When I'd say to my foster family, 'Why am I a different colour?' they would laugh at me and would tell me to drink plenty of milk, 'and then you will look more like us'. The other sons would call me names such as 'their little Abo'.

He says that from the time he was 5 months old until she found him when he was 18, his mother never gave up trying to locate him. He continues:

She wrote many letters to the state welfare authorities pleading with them to give her son back. Birthday and Christmas cards were sent care of the welfare department. All these letters were shelved. The State Welfare Department treated my mother like dirt and with utter contempt, as if she never existed. The department rejected and scoffed at all my mother's cries and pleas for help. They inflicted a terrible pain of separation, anguish and grief upon a mother who only ever wanted her son back.

It goes on for generation after generation. I turn next to the story of Millicent:

At the age of four I was taken away from my family and placed in Sister Kate's Home Western Australia, where I was kept as a ward of the state until I was 18 years old. I was forbidden to see any of my family or know of their whereabouts. Five of us D children were all taken and placed in different institutions in Western Australia.

It continues:

My daughter was born in 1962 at King Edward Memorial Hospital. I was so happy, I had a beautiful baby girl of my own who I could love and cherish and have with me always.
But my dreams were soon crushed: the bastards took her from me and said she would be fostered out until I was old enough to look after her. They said when I left Sister Kate's home I could have my baby back. I couldn't believe what was happening. My baby was taken away from me just as I was from my mother.

Millicent says that when she returned to Adelaide she was told her baby was dead. She told the inquiry:

I didn't even get to hold her, kiss her and had no photographs ...

The good news from that story is that the daughter was later reunited with her mother.

Another story concerned Rose:

We always lived by ourselves. Not that we thought we were better than any other Koori family. It's just that the white welfare, if they seen a group of Koori families together, they would step in and take their children away never to be seen again.
We moved from South Gippsland to East Gippsland. By this time I was about nine years old. My parents pulled me out of school because the welfare was taking the Koori kids from school never to be seen again. My parents didn't want this to happen to us.
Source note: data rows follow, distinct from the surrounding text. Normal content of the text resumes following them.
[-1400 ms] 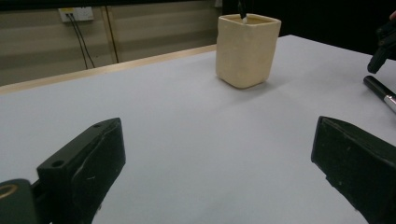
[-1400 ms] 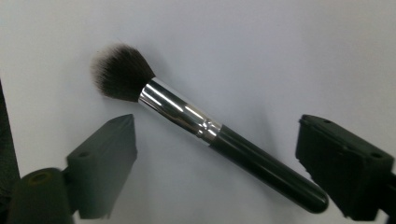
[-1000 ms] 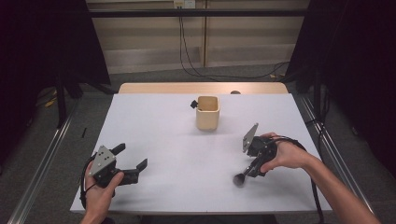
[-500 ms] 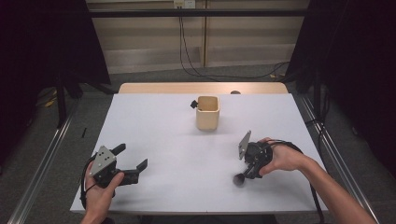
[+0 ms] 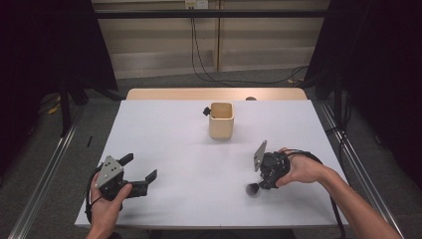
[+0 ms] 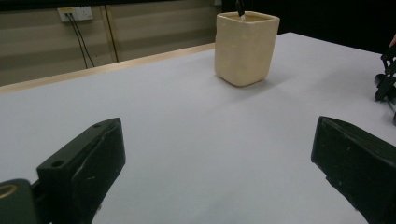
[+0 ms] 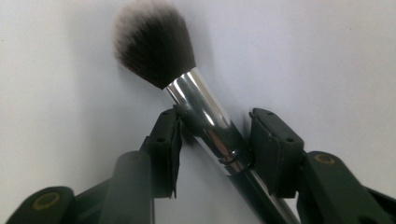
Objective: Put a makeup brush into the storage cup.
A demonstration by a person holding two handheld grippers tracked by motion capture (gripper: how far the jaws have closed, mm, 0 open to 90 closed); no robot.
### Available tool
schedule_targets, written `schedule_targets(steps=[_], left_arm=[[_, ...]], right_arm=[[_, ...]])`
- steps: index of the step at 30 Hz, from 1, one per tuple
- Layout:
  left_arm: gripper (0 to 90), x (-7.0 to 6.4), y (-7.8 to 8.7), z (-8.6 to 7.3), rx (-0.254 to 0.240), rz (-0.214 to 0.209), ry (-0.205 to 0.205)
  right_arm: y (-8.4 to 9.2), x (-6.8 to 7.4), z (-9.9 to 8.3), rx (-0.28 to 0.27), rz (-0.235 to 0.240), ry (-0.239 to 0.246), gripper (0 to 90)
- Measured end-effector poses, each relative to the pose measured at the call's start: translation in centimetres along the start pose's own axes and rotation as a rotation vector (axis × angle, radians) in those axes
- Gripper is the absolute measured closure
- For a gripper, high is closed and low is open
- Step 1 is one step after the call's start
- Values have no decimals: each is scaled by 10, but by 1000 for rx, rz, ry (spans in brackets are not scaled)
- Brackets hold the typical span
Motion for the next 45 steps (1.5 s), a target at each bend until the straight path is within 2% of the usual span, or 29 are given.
schedule_targets(steps=[2, 5, 8, 18, 20, 23, 28, 33, 34, 39, 42, 45], left_arm=[[29, 0, 0, 0, -2, 2, 1], [29, 1, 0, 0, -1, 1, 1], [29, 1, 0, 0, 1, 1, 1], [29, 2, -1, -1, 4, 0, -2], [29, 3, -1, -1, 3, 0, -2], [29, 3, -1, -1, 3, 0, -1], [29, 3, -1, -1, 6, 0, -2], [29, 4, 0, -1, 2, 2, -9], [28, 4, 1, -1, -2, 2, -7], [26, 4, 1, -1, -4, 2, -8], [26, 4, 0, -1, -4, -1, -9], [26, 4, 0, -1, -3, 2, -12]], right_arm=[[0, 0, 0, 0, 4, -16, 593], [1, -2, -1, -7, 7, -9, 667], [1, -2, -1, -1, 13, -18, 693], [1, -1, 1, 1, -7, -1, 723], [2, -1, 0, 6, -2, -19, 724], [1, -2, 1, 1, 0, -8, 724], [2, -3, 0, -5, 7, -18, 725], [2, -3, 0, -5, 5, -37, 725], [2, -4, 0, -5, -1, -53, 725], [6, -7, -1, -31, -4, -83, 726], [11, -10, -2, -63, -20, -99, 725], [15, -13, -5, -72, -44, -124, 725]])
Point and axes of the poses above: each handheld gripper's, and its own axes: y roughly backward along the jaws, z roughly out of its top, x roughly to its left, the point moved 4 cm from there along -y, roughly forward along the jaws, and after that the axes turned 7 degrees about -z, right-handed, at the moved point
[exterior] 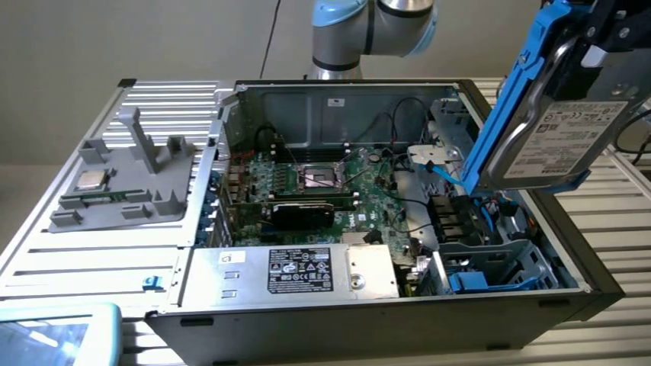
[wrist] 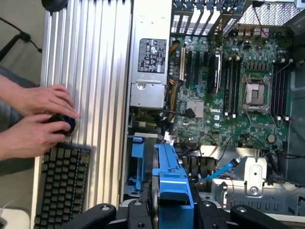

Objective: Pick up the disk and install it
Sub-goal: 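Pick up the disk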

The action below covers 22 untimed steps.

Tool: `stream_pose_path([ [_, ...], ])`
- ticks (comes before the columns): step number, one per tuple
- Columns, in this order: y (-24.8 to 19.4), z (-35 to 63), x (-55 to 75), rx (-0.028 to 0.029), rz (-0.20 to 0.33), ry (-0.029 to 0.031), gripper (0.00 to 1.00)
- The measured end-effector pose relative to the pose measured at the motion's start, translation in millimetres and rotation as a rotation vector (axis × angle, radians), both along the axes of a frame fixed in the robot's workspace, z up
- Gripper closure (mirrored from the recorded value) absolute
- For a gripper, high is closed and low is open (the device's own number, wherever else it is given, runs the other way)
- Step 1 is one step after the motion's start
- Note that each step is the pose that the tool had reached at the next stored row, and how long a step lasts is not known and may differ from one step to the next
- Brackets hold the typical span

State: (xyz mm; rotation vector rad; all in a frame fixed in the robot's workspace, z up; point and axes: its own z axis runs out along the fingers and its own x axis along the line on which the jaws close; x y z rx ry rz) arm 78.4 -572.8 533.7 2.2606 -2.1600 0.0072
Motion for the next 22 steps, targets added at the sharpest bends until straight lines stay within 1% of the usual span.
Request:
stream_pose_path([
  [12, -0.5, -0.3, 9.2, -0.0001, -0.029, -0.001, 0.63],
  [18, -0.3, -0.5, 10.6, -0.0001, -0.041, -0.0062, 0.63],
  [21, 1.5, -0.7, 10.6, -0.0016, -0.042, -0.0115, 0.63],
  [22, 2.4, -0.8, 10.6, -0.0025, -0.043, -0.0145, 0.63],
])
That's why we always lived by ourselves.

The story continues that the next day welfare took all his brothers and sisters and placed them in homes.

I turn to the story of Lance:

Dad died when I was about two. My parents were married, but they often lived apart. When I was a little kid, they gave me to an uncle and aunty and the police took me away from them and put me in a home. I have never been with my brothers and sisters at all. They were also put into the same home. My brothers and sisters did not know that I existed until a nun said, 'Come and meet your little brother'.

The stories go on and on. I could turn to hundreds of case studies like those I have just read to the house.

The opposition supports this apology; it is crucial that this apology be made to the Aboriginal people of Victoria and Australia. It is important to apologise unreservedly for the policies that have led to such horrible stories, for the policies which have affected so many Aboriginal families.

I believe the Premier's motion to be an act of good faith and I support it. I commit all members of the opposition to work towards further improving the Aboriginal culture and story, and towards improving future opportunities for Aborigines.